Bony changea soudain de sujet.

— Quelle sorte d’exploitation est Lac Frome ? demanda-t-il.

— Oh ! c’est pas mal du tout, dit Joyce. Sauf que les propriétaires n’y viennent jamais. Il s’agit d’une société immobilière qui a beaucoup d’actionnaires en Angleterre. L’exploitation est toujours gérée par des directeurs. Mais ils s’en sont toujours bien occupés.

— Est-ce que vous connaissiez Levvey avant qu’il vienne s’installer ici ? dit Bony.

— Non, je ne le connaissais absolument pas, dit Joyce. Il est arrivé un beau jour et s’est présenté. Je ne m’attendais pas vraiment à voir ce type de bonhomme, mais il m’a fait l’effet d’un bon broussard et d’un bon éleveur. Je ne comprends vraiment pas ce qu’il avait en commun avec Maidstone ni pourquoi ils ont sympathisé à Collaroy. Maidstone me semblait plutôt un intellectuel passionné par la photographie, et pour autant que je puisse en juger, Levvey ne doit pas franchement avoir les mêmes goûts. Il est vrai que Maidstone aimait sans doute la vie de l’intérieur des terres, il allait toujours y passer ses vacances. Levvey l’a sans doute intéressé du fait qu’il habitait ici. Bon, il est l’heure de prendre un verre. Vous vouliez me demander autre chose ?

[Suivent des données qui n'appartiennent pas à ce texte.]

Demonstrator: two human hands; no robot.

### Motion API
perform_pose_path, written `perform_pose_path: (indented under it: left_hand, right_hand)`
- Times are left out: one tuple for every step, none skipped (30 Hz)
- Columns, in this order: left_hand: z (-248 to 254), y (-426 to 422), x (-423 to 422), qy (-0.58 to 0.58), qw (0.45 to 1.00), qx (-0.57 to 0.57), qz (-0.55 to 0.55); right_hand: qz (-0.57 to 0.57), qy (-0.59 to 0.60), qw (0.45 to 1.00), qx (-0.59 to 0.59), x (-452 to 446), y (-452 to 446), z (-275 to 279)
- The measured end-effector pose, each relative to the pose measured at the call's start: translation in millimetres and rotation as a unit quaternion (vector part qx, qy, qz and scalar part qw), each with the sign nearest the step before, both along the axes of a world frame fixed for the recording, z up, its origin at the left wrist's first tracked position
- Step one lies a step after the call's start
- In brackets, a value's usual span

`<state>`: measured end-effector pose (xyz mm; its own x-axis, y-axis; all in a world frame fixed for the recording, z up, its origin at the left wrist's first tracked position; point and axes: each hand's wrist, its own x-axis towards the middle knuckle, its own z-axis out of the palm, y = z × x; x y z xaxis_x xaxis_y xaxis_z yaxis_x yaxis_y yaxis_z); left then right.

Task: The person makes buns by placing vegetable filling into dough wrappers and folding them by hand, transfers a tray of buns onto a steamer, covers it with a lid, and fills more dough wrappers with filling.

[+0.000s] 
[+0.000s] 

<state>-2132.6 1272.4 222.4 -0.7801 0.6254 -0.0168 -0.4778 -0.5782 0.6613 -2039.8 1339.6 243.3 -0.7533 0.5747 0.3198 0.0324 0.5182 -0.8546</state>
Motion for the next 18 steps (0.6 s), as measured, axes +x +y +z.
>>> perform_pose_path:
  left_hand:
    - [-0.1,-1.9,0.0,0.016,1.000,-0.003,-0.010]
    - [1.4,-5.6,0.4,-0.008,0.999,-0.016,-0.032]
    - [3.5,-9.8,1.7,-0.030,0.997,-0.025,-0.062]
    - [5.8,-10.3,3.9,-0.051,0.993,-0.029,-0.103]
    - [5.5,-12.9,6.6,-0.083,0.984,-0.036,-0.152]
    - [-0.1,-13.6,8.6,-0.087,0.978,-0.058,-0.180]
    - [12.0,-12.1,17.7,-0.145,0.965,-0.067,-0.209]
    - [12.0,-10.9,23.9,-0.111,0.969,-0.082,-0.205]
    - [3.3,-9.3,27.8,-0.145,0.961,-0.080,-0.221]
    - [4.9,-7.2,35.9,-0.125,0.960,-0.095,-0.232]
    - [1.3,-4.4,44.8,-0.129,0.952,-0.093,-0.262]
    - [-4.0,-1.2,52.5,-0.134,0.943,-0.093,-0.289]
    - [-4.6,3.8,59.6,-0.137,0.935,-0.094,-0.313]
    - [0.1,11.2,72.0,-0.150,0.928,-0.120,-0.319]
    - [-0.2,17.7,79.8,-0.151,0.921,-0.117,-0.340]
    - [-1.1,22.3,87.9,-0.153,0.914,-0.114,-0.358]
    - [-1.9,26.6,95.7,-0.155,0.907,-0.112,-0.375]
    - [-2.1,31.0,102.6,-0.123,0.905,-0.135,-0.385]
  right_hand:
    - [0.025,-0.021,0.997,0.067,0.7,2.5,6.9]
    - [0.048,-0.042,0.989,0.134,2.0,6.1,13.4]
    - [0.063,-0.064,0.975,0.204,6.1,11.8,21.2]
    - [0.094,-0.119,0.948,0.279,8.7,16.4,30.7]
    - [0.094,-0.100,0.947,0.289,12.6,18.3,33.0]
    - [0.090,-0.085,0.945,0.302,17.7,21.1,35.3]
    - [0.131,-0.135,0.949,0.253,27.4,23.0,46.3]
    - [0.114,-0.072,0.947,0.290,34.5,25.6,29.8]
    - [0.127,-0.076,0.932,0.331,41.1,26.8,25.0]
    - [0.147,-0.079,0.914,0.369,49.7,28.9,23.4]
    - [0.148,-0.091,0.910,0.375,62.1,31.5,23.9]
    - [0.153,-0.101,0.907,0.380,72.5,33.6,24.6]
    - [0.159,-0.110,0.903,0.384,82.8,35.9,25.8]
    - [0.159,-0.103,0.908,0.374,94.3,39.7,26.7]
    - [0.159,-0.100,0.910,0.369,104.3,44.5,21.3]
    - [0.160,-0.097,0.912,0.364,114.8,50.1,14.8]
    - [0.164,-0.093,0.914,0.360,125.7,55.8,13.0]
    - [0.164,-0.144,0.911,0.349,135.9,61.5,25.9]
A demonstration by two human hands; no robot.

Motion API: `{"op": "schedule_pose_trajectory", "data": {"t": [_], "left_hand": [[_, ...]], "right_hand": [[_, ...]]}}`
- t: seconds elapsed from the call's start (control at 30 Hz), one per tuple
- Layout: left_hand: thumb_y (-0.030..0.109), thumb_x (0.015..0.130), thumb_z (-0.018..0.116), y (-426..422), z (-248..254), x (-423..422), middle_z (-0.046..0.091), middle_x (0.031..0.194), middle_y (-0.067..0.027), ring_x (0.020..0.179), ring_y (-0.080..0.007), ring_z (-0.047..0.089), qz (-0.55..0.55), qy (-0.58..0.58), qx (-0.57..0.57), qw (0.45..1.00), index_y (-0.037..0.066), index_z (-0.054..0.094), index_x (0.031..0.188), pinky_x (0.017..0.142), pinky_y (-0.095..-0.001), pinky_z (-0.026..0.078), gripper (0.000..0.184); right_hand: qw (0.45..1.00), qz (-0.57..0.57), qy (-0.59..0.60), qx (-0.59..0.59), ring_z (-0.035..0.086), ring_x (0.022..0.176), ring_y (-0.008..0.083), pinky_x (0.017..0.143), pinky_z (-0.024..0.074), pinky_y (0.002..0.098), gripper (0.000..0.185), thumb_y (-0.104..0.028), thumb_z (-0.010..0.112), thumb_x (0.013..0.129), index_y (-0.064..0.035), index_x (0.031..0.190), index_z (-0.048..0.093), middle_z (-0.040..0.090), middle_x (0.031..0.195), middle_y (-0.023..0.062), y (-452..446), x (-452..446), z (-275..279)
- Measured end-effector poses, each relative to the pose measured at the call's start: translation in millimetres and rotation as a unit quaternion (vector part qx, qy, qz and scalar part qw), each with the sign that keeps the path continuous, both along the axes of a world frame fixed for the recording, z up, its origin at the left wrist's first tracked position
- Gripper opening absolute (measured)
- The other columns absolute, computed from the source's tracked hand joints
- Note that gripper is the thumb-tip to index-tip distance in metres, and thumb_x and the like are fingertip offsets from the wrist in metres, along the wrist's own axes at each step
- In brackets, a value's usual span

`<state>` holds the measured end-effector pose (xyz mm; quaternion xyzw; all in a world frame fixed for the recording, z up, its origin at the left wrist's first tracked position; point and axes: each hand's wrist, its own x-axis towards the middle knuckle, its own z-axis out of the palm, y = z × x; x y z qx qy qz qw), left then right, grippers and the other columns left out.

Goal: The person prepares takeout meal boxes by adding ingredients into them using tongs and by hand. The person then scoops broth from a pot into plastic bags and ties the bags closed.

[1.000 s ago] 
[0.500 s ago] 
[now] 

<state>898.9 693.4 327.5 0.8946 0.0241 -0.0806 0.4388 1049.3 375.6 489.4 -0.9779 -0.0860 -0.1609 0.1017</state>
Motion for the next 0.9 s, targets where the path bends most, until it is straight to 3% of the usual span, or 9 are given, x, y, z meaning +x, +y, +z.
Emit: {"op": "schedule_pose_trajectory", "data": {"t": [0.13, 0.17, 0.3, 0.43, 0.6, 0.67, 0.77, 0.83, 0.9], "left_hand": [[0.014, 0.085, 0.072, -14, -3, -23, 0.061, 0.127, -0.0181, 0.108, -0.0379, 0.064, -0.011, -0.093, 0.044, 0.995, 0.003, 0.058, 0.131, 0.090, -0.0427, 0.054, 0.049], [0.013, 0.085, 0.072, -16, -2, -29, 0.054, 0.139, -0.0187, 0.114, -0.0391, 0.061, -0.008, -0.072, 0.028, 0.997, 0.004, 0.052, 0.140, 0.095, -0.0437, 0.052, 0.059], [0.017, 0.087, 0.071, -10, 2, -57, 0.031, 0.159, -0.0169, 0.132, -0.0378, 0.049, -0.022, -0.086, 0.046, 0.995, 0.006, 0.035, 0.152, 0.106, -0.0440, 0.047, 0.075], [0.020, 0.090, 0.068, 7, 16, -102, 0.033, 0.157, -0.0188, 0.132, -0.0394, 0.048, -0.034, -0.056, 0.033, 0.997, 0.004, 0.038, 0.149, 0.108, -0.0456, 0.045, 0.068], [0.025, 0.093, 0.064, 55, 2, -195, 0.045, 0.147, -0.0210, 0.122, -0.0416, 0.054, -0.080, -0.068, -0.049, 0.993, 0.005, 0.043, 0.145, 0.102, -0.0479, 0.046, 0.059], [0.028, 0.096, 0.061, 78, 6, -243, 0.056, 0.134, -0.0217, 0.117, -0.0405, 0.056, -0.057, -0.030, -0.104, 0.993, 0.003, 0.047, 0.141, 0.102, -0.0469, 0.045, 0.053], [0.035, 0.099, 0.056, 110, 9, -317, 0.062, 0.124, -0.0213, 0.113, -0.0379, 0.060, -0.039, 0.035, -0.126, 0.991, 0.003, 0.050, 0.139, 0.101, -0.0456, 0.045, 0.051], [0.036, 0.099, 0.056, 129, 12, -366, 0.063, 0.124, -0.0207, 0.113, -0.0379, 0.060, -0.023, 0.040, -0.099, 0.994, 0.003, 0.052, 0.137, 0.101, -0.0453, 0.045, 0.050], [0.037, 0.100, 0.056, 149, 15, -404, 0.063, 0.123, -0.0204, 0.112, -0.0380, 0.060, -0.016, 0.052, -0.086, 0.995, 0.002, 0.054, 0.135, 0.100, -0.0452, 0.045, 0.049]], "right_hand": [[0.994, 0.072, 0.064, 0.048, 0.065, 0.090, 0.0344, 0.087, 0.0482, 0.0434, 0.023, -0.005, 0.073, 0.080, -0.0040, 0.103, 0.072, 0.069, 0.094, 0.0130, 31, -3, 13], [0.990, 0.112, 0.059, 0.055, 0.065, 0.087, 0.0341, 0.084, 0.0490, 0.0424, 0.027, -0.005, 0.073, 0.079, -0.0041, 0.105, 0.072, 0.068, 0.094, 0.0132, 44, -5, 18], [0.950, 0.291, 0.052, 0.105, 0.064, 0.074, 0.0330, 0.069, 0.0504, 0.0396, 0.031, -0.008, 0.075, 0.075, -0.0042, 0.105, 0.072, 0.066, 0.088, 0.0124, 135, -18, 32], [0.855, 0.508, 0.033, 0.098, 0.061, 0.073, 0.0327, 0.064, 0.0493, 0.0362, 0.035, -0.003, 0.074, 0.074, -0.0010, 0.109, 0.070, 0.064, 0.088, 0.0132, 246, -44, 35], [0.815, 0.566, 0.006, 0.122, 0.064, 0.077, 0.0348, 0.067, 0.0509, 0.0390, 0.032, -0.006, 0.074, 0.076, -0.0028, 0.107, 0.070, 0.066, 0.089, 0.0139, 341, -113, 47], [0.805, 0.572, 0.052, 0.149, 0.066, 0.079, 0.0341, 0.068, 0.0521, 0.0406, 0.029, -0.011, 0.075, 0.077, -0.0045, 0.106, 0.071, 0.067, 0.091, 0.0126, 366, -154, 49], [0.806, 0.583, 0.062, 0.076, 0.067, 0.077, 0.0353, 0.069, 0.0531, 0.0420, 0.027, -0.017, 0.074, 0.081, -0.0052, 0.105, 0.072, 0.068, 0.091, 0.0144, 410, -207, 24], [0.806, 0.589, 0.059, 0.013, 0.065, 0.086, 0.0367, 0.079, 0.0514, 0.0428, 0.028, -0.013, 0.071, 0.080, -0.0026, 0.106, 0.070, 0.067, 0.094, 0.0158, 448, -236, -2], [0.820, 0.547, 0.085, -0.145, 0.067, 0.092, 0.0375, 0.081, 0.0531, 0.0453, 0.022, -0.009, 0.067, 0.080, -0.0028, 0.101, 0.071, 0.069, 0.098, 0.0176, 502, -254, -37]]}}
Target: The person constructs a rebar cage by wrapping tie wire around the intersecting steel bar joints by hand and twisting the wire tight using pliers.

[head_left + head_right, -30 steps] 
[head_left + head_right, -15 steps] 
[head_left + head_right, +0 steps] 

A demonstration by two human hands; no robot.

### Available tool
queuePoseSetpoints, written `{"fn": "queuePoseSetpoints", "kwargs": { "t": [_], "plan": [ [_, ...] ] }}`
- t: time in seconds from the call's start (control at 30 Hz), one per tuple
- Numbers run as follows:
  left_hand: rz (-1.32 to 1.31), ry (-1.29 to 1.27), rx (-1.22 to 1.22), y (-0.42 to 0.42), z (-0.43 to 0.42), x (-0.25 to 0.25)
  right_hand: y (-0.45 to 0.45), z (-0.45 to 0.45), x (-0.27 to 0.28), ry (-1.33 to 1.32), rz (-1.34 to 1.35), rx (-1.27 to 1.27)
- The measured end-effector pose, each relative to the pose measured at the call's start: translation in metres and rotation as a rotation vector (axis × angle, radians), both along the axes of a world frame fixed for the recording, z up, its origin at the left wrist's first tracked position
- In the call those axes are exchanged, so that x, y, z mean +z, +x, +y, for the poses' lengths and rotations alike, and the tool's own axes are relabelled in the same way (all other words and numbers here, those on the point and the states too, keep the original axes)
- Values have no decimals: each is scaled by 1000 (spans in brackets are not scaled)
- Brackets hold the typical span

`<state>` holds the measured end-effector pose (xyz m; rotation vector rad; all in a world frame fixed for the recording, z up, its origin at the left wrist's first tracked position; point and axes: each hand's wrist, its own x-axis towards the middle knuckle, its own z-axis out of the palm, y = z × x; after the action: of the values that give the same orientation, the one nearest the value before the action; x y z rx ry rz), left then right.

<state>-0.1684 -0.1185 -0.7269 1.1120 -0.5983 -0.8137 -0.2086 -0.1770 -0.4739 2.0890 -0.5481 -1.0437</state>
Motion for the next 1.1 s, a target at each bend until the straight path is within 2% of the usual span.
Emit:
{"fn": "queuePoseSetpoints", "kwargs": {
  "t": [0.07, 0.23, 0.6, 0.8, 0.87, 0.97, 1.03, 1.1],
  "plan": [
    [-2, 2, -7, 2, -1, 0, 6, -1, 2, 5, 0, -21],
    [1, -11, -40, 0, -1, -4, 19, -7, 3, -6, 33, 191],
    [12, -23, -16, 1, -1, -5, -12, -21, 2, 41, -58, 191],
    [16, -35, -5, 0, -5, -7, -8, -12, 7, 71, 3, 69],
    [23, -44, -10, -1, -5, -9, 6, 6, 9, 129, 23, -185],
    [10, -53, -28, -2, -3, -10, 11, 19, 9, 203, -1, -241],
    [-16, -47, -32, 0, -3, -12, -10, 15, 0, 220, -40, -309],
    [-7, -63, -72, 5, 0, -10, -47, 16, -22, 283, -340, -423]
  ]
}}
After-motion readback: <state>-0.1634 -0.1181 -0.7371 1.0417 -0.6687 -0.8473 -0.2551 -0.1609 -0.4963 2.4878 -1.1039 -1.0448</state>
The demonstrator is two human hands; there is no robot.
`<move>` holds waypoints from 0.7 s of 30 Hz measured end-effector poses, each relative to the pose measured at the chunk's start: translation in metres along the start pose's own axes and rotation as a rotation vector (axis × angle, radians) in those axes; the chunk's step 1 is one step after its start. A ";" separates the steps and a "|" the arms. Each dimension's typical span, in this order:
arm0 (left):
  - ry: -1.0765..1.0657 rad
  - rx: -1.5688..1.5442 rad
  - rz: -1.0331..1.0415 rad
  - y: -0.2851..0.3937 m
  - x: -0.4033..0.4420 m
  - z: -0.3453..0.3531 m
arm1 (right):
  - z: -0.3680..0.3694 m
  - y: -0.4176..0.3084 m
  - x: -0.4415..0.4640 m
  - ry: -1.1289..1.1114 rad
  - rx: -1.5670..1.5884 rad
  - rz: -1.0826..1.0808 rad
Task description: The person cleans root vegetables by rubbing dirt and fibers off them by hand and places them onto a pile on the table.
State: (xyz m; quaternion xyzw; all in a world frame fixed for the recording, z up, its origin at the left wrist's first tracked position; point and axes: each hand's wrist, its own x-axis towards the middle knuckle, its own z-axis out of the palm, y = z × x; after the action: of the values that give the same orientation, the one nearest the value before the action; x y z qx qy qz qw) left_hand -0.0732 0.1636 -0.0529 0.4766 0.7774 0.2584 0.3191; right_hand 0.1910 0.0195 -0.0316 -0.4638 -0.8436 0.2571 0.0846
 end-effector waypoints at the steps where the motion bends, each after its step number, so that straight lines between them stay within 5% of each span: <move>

— Non, merci, répondit Bony avant de donner à Joyce son point de vue sur les perspectives de développement de la région.

— On ne peut rien faire sans eau, dit Joyce. Celle qui vient des forages ne suffit pas. Il nous en faudrait assez pour pouvoir irriguer. Si nous avions seulement de la pluie, nous pourrions faire pousser n’importe quoi, ici. Si vous avez assez d’eau et que vous êtes prêt à mettre des engrais, n’importe quel sol donnera de l’herbe.

Bonaparte fut d’accord avec lui et tandis qu’ils sirotaient leur verre, il perçut le réel intérêt que Joyce portait à son pays d’adoption. Il en arriva à la conclusion que comme Newton, c’était un homme sur lequel il pouvait compter en cas de coup dur. Tout en bavardant, Bony repensa aux renseignements qu’on venait de lui communiquer. Il avait souvent eu l’occasion de remarquer qu’il fallait généralement plusieurs entretiens avant qu’une personne bien intentionnée finisse par révéler des informations cruciales. Les choses véritablement importantes, se dit-il, étaient précisément racontées parce qu’elles semblaient sans importance. C’était seulement le sensationnel et le théâtral qu’on s’empressait de lui rapporter, parfois en brodant beaucoup. Il songea qu’il était souvent payant d’avoir une deuxième conversation avec un témoin pour lui arracher les petits détails qu’il n’avait pas trouvés dignes d’être évoqués. Pour la première fois depuis son arrivée dans la région du lac Frome, il eut l’impression que ce ne serait pas cette affaire qui l’acculerait à la défaite.